■ **What you will do**
Among these records, which lines include "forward"? Copy them out.
###
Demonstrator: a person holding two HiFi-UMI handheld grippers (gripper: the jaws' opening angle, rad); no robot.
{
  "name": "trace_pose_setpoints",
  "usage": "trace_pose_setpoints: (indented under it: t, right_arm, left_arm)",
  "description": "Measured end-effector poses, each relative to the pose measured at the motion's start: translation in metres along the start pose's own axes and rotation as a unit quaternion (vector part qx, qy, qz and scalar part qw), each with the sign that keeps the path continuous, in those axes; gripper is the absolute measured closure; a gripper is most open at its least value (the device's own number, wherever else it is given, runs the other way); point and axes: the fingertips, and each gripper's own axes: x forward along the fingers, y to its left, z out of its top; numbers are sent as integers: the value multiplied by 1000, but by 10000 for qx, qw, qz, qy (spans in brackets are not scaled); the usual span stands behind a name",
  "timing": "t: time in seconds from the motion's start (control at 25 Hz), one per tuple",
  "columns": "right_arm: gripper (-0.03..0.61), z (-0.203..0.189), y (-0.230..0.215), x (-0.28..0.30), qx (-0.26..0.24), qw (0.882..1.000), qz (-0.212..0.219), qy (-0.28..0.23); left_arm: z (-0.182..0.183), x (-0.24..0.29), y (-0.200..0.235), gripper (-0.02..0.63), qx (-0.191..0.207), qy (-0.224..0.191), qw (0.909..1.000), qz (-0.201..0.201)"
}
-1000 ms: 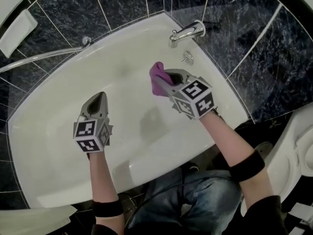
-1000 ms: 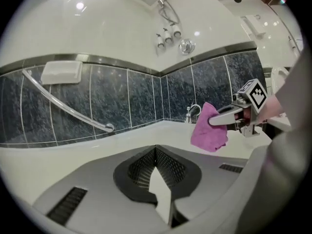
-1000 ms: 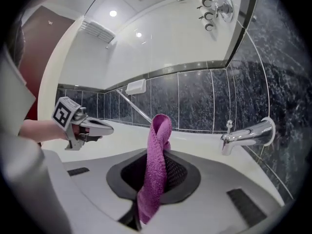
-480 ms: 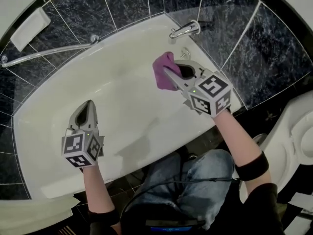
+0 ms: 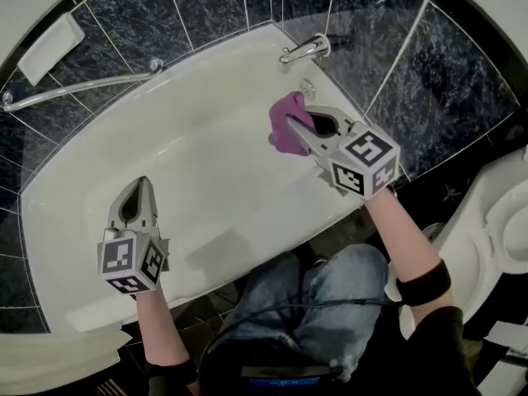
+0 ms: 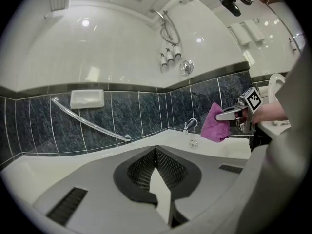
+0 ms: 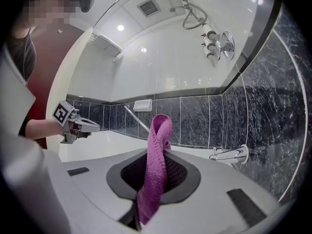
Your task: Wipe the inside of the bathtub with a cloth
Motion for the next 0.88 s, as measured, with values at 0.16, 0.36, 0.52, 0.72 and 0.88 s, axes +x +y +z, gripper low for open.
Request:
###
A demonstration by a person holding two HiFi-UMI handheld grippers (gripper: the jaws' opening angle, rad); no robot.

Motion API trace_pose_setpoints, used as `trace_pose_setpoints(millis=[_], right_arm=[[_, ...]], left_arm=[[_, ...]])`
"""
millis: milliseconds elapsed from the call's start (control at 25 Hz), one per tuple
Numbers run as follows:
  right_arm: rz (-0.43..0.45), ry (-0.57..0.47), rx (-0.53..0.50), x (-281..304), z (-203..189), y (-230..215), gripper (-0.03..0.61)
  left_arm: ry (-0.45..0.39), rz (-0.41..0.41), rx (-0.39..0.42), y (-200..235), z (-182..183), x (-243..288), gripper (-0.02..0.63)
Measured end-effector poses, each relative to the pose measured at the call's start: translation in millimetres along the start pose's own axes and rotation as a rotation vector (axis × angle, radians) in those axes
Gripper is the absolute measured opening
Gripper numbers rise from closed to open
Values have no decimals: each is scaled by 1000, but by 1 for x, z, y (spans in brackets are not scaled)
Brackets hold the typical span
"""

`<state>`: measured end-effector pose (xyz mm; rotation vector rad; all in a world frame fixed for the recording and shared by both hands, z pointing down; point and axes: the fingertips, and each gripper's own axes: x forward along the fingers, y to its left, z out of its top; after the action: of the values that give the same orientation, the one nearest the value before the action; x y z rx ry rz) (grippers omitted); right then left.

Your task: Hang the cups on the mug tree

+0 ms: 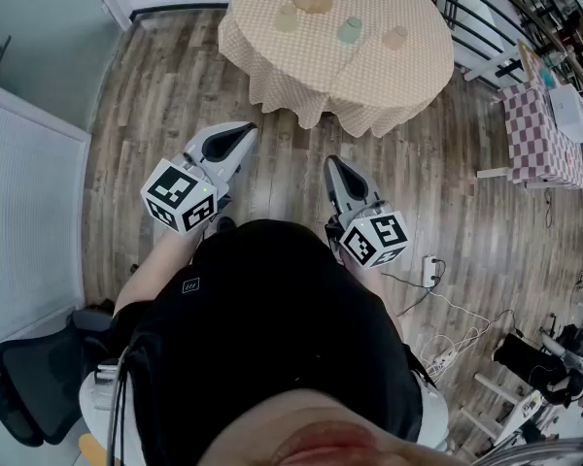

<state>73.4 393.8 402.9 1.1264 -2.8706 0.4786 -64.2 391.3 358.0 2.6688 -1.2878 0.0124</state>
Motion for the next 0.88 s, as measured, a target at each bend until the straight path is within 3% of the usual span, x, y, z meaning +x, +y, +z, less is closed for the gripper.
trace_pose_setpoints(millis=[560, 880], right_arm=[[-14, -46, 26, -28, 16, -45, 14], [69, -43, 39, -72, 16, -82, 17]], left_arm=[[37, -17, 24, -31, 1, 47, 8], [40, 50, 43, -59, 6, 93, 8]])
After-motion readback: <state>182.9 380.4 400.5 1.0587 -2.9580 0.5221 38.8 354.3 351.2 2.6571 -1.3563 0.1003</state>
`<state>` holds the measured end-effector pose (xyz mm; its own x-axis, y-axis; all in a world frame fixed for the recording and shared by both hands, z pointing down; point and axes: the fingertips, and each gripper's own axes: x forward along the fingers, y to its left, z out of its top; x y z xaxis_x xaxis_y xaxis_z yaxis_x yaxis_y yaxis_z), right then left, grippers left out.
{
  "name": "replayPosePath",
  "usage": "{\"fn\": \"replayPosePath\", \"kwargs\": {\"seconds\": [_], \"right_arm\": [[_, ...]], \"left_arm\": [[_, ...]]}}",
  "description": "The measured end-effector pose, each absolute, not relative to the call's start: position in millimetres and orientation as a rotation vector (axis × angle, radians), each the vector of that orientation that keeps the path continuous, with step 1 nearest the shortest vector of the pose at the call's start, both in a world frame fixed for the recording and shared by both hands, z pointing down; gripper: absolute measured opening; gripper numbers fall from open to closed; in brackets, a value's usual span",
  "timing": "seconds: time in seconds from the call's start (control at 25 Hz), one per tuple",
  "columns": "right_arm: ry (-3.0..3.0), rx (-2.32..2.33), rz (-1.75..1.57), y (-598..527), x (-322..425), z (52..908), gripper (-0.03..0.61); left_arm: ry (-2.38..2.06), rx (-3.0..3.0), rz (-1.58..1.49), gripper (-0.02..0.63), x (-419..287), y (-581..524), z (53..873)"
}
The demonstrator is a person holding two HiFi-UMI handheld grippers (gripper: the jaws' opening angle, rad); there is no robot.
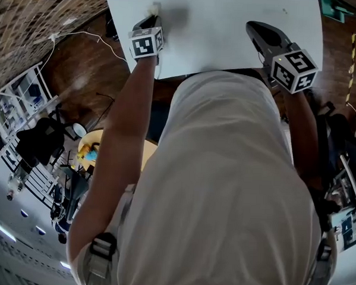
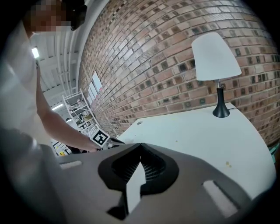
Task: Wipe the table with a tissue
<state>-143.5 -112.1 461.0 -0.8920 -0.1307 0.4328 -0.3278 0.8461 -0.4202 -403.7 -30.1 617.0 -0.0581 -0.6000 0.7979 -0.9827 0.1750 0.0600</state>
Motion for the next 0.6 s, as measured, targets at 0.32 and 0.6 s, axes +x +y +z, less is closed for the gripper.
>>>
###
■ **Solution to the exercise**
  "description": "Measured end-effector poses, each relative to the pose measured at the motion's start: translation in metres along the start pose's own axes and rotation as a unit quaternion (vector part qx, qy, qz and scalar part qw), each with the sign that keeps the path continuous, in those axes; gripper is the absolute measured closure; a gripper is most open at its least value (the device's own number, wherever else it is given, runs the other way); point and axes: the fingertips, and each gripper's own axes: x forward along the fingers, y to its left, z out of its top; numbers are sent as integers: the value multiplied by 1000, but by 10000 for qx, qw, qz, qy (spans in brackets are not scaled); the usual span stands behind a name",
`<state>`: measured end-effector pose (xyz mm; rotation vector rad; all in a world frame fixed for the recording and shared by both hands, z pointing down; point and axes: the fingertips, and each gripper's own axes: x forward along the fingers, y to its left, z out of its top; after the action: of the values that give the same orientation, the one nearest the value before the action; x y z rx ry rz) (grippers omitted); right then left.
`<state>` holds the measured end-effector pose (xyz mm; its own x-axis, y-axis; all in a world frame fixed for the recording and shared by both hands, z pointing down; point and axes: the fingertips, and each gripper's own axes: x forward along the fingers, y to its left, z out of its top; x y z xaxis_x xaxis_y xaxis_z yaxis_x yaxis_y yaxis_z), right then left, grippers left out.

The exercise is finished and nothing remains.